Saturday, January 3, 2009

Work the Information

In a recent post on David Warlicks Blog, he wrote something that struck a chord with me. He was listing challenges (or obstacles) to implementing various technologies in our schools and in response to the often heard comment, "The kids know more than we do", he said:
"No they don’t. They are more savvy at using technology, but we are better at using information. They know how to play the information. They desperately need us to teach them to work the information."
I've been struggling to put this concept into words the past month or so as I work with kids who are tech savvy but are failing in school. They can find their way around a keyboard and navigate the network but when it comes time to apply their knowledge, they choke and burn.

In my classroom, there is always going to be a kid who knows more about a program or piece of technology than me. I have a few advantages though, when it comes to seeing the bigger picture. I have the experience gained from living through previous technology successes and failures. A wonderful kind of learning occurs when student and teacher both accept the other's strengths and recognize their weaknesses. In that place learning can happen.

In my new semester class that starts next week, I'm going to be asking my students to let me show them how to "Work the Information". I'm also building in some time for them to show me what they think I should know. I'll let you know what happens.
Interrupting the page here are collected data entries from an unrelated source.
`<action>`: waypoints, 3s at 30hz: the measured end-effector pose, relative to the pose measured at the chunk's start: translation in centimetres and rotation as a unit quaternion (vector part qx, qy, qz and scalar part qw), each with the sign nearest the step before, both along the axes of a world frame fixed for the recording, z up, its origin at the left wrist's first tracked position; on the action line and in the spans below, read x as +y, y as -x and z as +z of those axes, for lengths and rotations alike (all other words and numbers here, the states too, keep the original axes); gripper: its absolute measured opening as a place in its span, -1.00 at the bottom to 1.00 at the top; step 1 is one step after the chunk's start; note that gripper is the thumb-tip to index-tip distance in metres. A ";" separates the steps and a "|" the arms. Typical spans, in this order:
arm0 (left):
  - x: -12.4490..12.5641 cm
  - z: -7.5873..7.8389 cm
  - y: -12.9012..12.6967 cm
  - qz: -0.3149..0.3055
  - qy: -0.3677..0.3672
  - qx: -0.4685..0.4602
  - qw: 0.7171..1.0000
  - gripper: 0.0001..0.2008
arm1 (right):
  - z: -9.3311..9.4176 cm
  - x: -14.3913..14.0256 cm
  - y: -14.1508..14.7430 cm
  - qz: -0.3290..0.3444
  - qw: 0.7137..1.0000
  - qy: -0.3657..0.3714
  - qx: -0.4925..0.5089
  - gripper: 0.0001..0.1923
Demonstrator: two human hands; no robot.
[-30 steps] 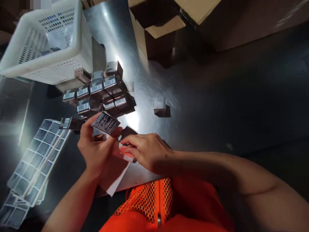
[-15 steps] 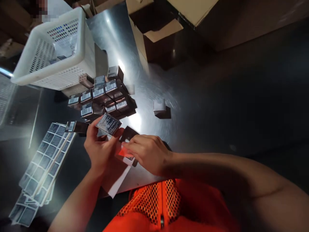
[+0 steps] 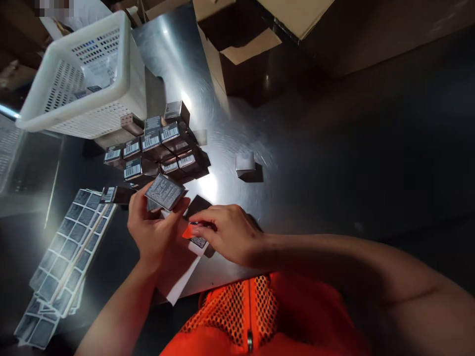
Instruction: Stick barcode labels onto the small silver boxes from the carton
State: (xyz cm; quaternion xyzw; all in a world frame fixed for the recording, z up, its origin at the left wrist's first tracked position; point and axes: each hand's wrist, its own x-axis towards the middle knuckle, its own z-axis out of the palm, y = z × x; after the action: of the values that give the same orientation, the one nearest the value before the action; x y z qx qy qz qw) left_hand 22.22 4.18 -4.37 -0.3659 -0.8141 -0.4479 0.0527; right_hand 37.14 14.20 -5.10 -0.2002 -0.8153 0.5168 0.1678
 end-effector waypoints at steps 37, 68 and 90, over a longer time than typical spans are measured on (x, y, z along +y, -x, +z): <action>0.4 -1.1 -0.5 -0.183 -0.119 -0.265 0.939 -0.41 | 5.2 5.1 -1.7 -0.066 0.929 0.248 0.267 -0.79; -0.6 -1.4 -0.3 -0.288 -0.040 -0.194 0.937 -0.41 | 4.5 4.8 -0.7 -0.076 0.910 0.402 0.063 -0.32; -1.1 -1.0 -0.5 -0.369 -0.105 -0.157 0.910 -0.37 | 3.5 6.1 -0.7 0.037 0.933 0.356 0.031 -0.19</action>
State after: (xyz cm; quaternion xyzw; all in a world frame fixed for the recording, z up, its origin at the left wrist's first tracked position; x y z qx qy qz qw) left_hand 22.69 3.04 -5.34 -0.5573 -0.5674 -0.5698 -0.2070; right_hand 37.80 20.30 -1.63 -0.2004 -0.5793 0.7847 0.0921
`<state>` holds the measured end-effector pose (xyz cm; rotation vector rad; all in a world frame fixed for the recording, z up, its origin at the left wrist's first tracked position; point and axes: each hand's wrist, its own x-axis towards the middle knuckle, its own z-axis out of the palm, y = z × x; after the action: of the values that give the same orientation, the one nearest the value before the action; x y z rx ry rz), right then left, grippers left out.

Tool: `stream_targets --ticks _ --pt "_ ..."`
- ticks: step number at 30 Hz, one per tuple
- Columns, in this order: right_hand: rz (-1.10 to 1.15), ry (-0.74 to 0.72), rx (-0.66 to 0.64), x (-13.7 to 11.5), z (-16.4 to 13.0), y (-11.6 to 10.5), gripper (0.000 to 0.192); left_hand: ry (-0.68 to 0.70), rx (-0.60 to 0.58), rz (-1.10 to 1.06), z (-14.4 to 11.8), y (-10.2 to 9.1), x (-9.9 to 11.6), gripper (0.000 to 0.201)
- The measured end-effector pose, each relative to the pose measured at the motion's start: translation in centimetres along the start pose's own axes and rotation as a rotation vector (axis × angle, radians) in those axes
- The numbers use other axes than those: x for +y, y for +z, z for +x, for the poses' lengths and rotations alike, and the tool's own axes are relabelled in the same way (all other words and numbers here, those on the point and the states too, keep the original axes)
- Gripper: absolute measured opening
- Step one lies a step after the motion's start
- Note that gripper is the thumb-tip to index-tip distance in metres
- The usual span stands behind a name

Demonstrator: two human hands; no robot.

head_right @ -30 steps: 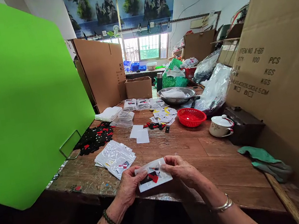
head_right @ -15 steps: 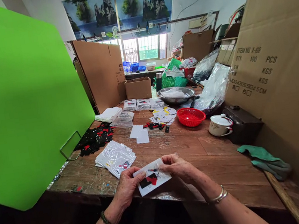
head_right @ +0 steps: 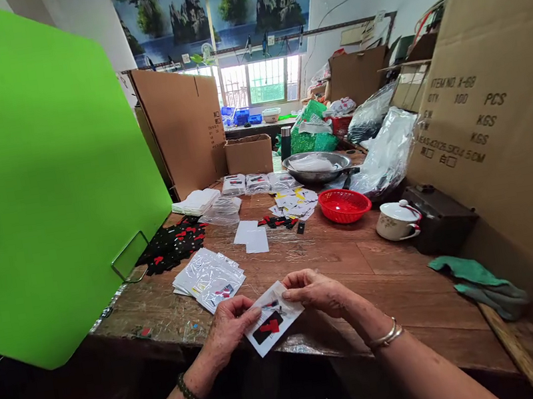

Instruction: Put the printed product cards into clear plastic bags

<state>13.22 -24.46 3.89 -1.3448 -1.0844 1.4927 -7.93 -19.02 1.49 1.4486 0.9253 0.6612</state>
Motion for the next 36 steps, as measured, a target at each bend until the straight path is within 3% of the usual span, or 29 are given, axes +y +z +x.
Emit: stream_targets --ticks 3,8,13,18,24,28,32,36 --pt "-0.094 -0.004 0.039 -0.1 -0.1 0.0 0.027 0.014 -0.026 -0.003 -0.1 -0.1 -0.1 0.02" --pt "-0.049 -0.102 0.146 1.8 0.4 2.3 0.023 0.086 -0.076 0.108 0.0 0.1 -0.1 0.019" --pt "-0.094 -0.065 0.106 2.2 0.6 2.8 0.028 0.1 -0.072 0.166 0.1 -0.1 0.0 0.018" --pt "-0.223 -0.02 -0.1 0.9 0.4 1.8 0.017 0.103 -0.054 0.15 0.1 -0.1 0.3 0.019" --pt "-0.212 -0.042 0.006 1.8 1.2 2.2 0.026 0.133 -0.093 0.152 0.1 0.0 1.1 0.017" --pt "-0.054 -0.007 -0.075 0.6 0.5 1.7 0.042 0.031 0.002 0.029 0.2 -0.3 1.0 0.019" --pt "-0.015 -0.044 -0.001 0.2 -0.4 2.0 0.047 0.022 0.057 -0.02 0.1 -0.3 0.9 0.023" --pt "-0.077 -0.146 0.071 1.5 -0.4 3.0 0.037 0.041 0.054 -0.021 -0.2 0.0 1.1 0.018"
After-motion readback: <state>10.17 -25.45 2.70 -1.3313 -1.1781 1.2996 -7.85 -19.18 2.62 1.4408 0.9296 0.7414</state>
[Image: My own attempt to visualize this idea. Don't like this graph as I think it simplifies what happens. Why is it some work feels like play and vise versa? ]

Thursday, January 1, 2009

Wired's Top Ten List of New Tech for 2008

I'm not really motivated to come up with a top ten list of any kind. So, I am grabbing one from Wired. Maybe later today I'll pick my favorite 10 posts for the last year or more than likely I will make a tray of my favorite ten foods and lay around reading science fiction. It's a New Year's tradition for me.

Wired list from bottom to top

10. Flexible Displays
9. Edible Chips (electronic chips not potato......that was on the top ten list of 1853)
8. Speedo LZR (has to do with reducing drag not a new fashion trend for fifty year old men going to the gym....thank God!)
7. Flash Memory
6. GPS
5. Memristor (memory transistor not a new Marvel superhero)
4. Video Capapble SLRs
3. USB 3.0 (4.8gigs per second......ooooh baby!)
2. Android (The phone protocol not the cool creature that follows you around and does all the hard stuff like pick up the wet towels on the bathroom floor and bringing you tasty hot nachos to the couch where you are all warm and cozy. Maybe that will be next year?)